==== Data below ====
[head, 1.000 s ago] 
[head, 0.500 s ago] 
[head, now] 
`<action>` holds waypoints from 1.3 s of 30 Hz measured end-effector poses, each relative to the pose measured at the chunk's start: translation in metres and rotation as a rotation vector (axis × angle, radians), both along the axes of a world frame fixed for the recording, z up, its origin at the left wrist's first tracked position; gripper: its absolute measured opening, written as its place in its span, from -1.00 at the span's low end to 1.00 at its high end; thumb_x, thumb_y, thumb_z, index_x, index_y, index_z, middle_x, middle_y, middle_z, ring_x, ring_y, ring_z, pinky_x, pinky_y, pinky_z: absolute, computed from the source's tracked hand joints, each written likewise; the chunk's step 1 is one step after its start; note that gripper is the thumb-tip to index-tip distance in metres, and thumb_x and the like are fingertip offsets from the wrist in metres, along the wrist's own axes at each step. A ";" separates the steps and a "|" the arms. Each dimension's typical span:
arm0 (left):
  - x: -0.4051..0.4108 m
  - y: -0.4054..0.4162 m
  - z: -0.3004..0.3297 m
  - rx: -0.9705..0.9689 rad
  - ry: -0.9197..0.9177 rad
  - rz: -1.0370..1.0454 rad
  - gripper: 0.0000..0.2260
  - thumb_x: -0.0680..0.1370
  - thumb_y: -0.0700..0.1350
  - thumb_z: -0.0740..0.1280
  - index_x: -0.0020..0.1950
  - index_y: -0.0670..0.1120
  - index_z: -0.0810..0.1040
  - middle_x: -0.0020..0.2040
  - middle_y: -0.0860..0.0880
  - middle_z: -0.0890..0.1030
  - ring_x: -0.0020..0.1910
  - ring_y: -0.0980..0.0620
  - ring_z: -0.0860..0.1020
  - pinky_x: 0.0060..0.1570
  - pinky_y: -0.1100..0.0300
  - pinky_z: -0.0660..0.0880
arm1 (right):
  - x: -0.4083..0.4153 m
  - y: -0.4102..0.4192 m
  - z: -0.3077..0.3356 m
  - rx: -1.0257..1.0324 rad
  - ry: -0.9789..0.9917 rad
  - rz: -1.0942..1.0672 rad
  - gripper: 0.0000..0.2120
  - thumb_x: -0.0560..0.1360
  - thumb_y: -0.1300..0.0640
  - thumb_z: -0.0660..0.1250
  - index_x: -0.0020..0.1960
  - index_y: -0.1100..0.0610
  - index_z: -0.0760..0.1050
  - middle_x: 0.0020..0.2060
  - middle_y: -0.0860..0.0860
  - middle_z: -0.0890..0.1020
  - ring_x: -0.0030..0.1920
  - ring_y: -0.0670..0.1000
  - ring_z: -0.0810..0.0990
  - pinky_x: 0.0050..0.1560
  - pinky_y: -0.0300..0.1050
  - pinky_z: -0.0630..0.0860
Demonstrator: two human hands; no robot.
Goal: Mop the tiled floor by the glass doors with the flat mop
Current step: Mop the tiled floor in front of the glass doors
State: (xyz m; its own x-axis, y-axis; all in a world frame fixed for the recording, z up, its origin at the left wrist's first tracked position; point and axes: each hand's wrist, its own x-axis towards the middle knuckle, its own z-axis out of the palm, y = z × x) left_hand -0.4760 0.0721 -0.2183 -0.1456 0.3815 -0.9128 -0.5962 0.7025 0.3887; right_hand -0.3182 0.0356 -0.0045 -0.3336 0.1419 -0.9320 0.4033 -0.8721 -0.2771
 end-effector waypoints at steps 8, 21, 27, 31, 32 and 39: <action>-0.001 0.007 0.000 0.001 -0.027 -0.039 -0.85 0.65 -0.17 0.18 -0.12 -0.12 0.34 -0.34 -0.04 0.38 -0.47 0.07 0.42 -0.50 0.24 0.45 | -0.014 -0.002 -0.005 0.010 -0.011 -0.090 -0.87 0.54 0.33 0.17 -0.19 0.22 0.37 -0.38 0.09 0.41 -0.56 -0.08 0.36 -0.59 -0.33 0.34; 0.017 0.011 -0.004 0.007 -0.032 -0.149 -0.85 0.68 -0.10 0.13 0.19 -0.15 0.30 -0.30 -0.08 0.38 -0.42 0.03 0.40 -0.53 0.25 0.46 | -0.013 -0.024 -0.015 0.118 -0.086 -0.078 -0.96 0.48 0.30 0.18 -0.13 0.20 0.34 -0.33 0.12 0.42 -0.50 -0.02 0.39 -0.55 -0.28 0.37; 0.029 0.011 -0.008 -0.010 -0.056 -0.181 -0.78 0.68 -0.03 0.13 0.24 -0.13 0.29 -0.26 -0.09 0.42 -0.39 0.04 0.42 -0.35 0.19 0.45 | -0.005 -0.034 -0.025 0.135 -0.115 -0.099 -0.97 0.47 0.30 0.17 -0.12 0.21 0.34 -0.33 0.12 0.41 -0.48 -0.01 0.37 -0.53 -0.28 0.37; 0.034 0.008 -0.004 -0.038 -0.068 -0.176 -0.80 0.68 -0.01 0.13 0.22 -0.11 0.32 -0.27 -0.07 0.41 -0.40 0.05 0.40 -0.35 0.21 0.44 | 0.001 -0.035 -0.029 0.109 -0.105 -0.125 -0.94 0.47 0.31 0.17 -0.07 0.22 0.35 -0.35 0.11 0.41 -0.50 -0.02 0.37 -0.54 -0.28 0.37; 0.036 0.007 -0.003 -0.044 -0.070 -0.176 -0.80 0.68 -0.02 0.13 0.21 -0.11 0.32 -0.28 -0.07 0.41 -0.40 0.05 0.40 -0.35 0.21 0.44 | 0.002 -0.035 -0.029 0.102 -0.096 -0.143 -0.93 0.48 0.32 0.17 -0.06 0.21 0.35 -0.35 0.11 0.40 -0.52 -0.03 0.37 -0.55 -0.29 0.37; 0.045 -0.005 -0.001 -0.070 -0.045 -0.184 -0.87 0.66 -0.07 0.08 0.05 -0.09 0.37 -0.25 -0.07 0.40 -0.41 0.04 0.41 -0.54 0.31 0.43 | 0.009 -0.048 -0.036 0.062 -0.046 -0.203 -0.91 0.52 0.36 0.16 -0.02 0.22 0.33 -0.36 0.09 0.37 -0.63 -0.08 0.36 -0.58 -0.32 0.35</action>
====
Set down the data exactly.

• _Written answer_
[head, 1.000 s ago] 
[head, 0.500 s ago] 
[head, now] 
`<action>` holds waypoints from 1.3 s of 30 Hz measured end-effector poses, each relative to the pose measured at the chunk's start: translation in metres and rotation as a rotation vector (axis × angle, radians), both along the axes of a world frame fixed for the recording, z up, its origin at the left wrist's first tracked position; gripper: its absolute measured opening, written as its place in its span, from -1.00 at the span's low end to 1.00 at its high end; thumb_x, thumb_y, thumb_z, index_x, index_y, index_z, middle_x, middle_y, middle_z, ring_x, ring_y, ring_z, pinky_x, pinky_y, pinky_z: absolute, computed from the source's tracked hand joints, each written likewise; the chunk's step 1 is one step after its start; note that gripper is the thumb-tip to index-tip distance in metres, and thumb_x and the like are fingertip offsets from the wrist in metres, along the wrist's own axes at each step. A ";" separates the steps and a "|" the arms. Each dimension's typical span:
arm0 (left):
  - x: -0.4051..0.4108 m
  - y: -0.4054..0.4162 m
  - z: -0.3004..0.3297 m
  - rx: -0.9705..0.9689 rad
  - ry: -0.9197..0.9177 rad
  - rz: -1.0370..1.0454 rad
  - gripper: 0.0000..0.2260
  - thumb_x: -0.0680..0.1370
  - thumb_y: -0.0700..0.1350
  - thumb_z: -0.0740..0.1280
  - index_x: -0.0020..0.1950
  - index_y: -0.0670..0.1120
  - index_z: -0.0810..0.1040
  - middle_x: -0.0020..0.2040
  - middle_y: -0.0860..0.0880
  - middle_z: -0.0890..0.1030
  - ring_x: -0.0020..0.1910
  - ring_y: -0.0980..0.0620
  - ring_z: -0.0860..0.1020
  - pinky_x: 0.0060..0.1570
  - pinky_y: -0.1100..0.0300
  - pinky_z: -0.0660..0.0880
arm1 (right):
  - x: -0.4083..0.4153 m
  - y: -0.4102..0.4192 m
  - z: -0.3077..0.3356 m
  - rx: -1.0257..1.0324 rad
  - ry: -0.9789..0.9917 rad
  - rz: -1.0942..1.0672 rad
  - gripper: 0.0000..0.2120
  - thumb_x: -0.0560..0.1360
  - thumb_y: -0.1300..0.0640
  - thumb_z: -0.0660..0.1250
  - index_x: -0.0020..0.1960
  - index_y: -0.1100..0.0610
  - index_z: -0.0760..0.1050
  - middle_x: 0.0020..0.2060
  - middle_y: -0.0860..0.0860
  - middle_z: -0.0890..0.1020
  - ring_x: -0.0030..0.1920
  - ring_y: -0.0670..0.1000
  - ring_z: -0.0810..0.0990
  - pinky_x: 0.0050..0.1560
  - pinky_y: -0.0300..0.1050
  - pinky_z: -0.0630..0.0860
Demonstrator: two human hands; no robot.
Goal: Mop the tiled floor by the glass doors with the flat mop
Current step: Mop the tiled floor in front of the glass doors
State: (xyz m; its own x-axis, y-axis; all in a world frame fixed for the recording, z up, its origin at the left wrist's first tracked position; point and axes: each hand's wrist, its own x-axis towards the middle knuckle, its own z-axis out of the palm, y = z × x) left_hand -0.4760 0.0721 -0.2183 -0.1456 0.3815 -0.9128 -0.5962 0.7025 0.3887; right_hand -0.3182 0.0356 -0.0045 -0.3336 0.1419 -0.9320 0.4033 -0.8721 -0.2771
 end-effector waypoints at steps 8, 21, 27, 31, 32 and 39: <action>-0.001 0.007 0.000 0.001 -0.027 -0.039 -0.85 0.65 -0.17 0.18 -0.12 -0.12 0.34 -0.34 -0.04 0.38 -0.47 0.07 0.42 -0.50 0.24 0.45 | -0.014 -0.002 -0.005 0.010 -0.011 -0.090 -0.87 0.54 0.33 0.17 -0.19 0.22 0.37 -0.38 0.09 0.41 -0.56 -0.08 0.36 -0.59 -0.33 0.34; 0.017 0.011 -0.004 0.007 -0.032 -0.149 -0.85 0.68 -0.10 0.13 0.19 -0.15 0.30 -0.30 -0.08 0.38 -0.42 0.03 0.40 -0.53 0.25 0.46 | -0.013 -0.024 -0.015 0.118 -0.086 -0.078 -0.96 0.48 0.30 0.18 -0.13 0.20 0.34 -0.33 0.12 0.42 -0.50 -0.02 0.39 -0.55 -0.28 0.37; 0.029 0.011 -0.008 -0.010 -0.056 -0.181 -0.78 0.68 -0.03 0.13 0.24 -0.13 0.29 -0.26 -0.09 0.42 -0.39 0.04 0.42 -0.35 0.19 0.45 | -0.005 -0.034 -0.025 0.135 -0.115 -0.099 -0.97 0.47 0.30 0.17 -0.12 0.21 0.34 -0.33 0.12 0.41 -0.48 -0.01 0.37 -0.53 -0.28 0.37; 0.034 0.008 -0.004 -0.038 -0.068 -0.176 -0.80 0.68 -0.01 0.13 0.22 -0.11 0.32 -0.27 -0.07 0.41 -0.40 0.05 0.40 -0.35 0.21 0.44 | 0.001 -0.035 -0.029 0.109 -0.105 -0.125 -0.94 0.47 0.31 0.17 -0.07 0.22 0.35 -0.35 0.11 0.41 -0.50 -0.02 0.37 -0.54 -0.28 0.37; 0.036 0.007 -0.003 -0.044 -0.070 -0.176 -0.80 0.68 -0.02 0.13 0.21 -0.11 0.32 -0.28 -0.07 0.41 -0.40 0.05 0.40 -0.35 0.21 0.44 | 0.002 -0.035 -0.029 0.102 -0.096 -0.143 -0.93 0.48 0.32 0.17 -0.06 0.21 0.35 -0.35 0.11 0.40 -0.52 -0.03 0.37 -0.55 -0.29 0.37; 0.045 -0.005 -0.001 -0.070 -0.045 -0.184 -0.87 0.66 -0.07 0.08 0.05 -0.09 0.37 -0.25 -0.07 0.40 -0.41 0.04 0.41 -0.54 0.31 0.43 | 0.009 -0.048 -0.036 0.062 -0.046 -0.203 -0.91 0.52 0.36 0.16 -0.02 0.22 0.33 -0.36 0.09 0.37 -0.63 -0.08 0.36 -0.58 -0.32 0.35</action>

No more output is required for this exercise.